The first clue came from a new paper by Kubes et al in IEEE Transactions on Plasma Science. The paper shows sequences of images that they obtained in Warsaw for single shots using a laser interferometer (Figure 4). The images have much lower resolution than our ICCD images, but they have accurate timing and they show shapes that very much resemble the ones we are getting. The key thing learned from them is that the images we have seen with a plasmoid near the bottom of our viewing area, away from the end of the anode, are not a different type of pinch, but are a later stage than the helix-kink we see forming very near the anode hole. In fact the plasmoid is still forming as it moves away from the anode, as confirmed by our January 24th image.
A second clue from our January 24th image is in the bright dots scattered over the un-processed image (at left in Figure 3, shown at larger size for clarity here in Figure 5). These are scattered X-rays which have bounced around the lead shield protecting the ICCD. (We have now reinforced the camera’s shielding.) This shows that the X-ray pulse was still being produced when the image was taken, and is a big help in making our knowledge of the ICCD camera’s delay relative to the other detectors more precise. Since in this shot, as in all the long-pinch-time shots (LPTs) where the fusion pulse comes 30-60 ns after the last X-ray pulse, the fusion reactions come later than this image, when the plasmoid is presumed to be denser.
If we put these clues together with our information from the beam shot, that the beams comes at the same time as the first two X-ray pulses, we have a better picture of what is going on in the LPTs, which do not produce as much fusion yield as we expect.
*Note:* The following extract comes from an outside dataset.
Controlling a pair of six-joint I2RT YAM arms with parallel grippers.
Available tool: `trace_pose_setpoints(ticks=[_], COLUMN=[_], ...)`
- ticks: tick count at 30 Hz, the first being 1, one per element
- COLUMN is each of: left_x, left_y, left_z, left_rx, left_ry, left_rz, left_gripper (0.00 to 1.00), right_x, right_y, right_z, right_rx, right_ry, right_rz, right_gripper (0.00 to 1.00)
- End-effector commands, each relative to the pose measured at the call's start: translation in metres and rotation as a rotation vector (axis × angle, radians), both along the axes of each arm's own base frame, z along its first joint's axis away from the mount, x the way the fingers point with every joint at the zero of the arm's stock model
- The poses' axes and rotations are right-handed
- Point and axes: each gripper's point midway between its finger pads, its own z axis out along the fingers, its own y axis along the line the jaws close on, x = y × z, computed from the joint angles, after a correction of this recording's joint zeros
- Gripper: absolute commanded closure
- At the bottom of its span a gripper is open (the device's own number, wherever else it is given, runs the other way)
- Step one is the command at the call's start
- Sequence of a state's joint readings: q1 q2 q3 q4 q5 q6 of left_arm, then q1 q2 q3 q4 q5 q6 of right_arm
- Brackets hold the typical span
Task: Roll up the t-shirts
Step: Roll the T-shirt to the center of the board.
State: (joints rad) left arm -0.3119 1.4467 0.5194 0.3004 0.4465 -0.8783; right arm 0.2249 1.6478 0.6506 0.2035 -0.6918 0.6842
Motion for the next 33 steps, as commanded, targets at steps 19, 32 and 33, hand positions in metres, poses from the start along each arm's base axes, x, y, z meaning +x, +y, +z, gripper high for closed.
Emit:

There is no pre-shock as we had thought, and energy is transferred efficiently into the plasmoid. However, since the beam is produced too early, it drains the energy from his plasmoid before it has time to fully compress itself and achieve the high density needed for high yield.
One further clue as to why the LPTs are less than ideal comes in the images we have taken of the current sheath, which show little or no filamentation compared with our earlier shots. This lack of filamentation may reduce the plasma density early in the plasmoid formation process, allowing radiation to escape from spiraling electrons, a process that leads to beam generation.
So far we have not yet succeeded in producing further SPTs, those shots where the pinch occurs early enough so that the current is still rising. These are the shots that achieve greatest density.
While we have made big strides this month in understanding what is going on, we still don’t clearly see why there are three distinct stages, and three X-ray pulses. We also need to find out why we see the beam signal so rarely—presumably because is not often aimed directly along the axis where the URC sits.
Our next set of experiments should illuminate both these questions further.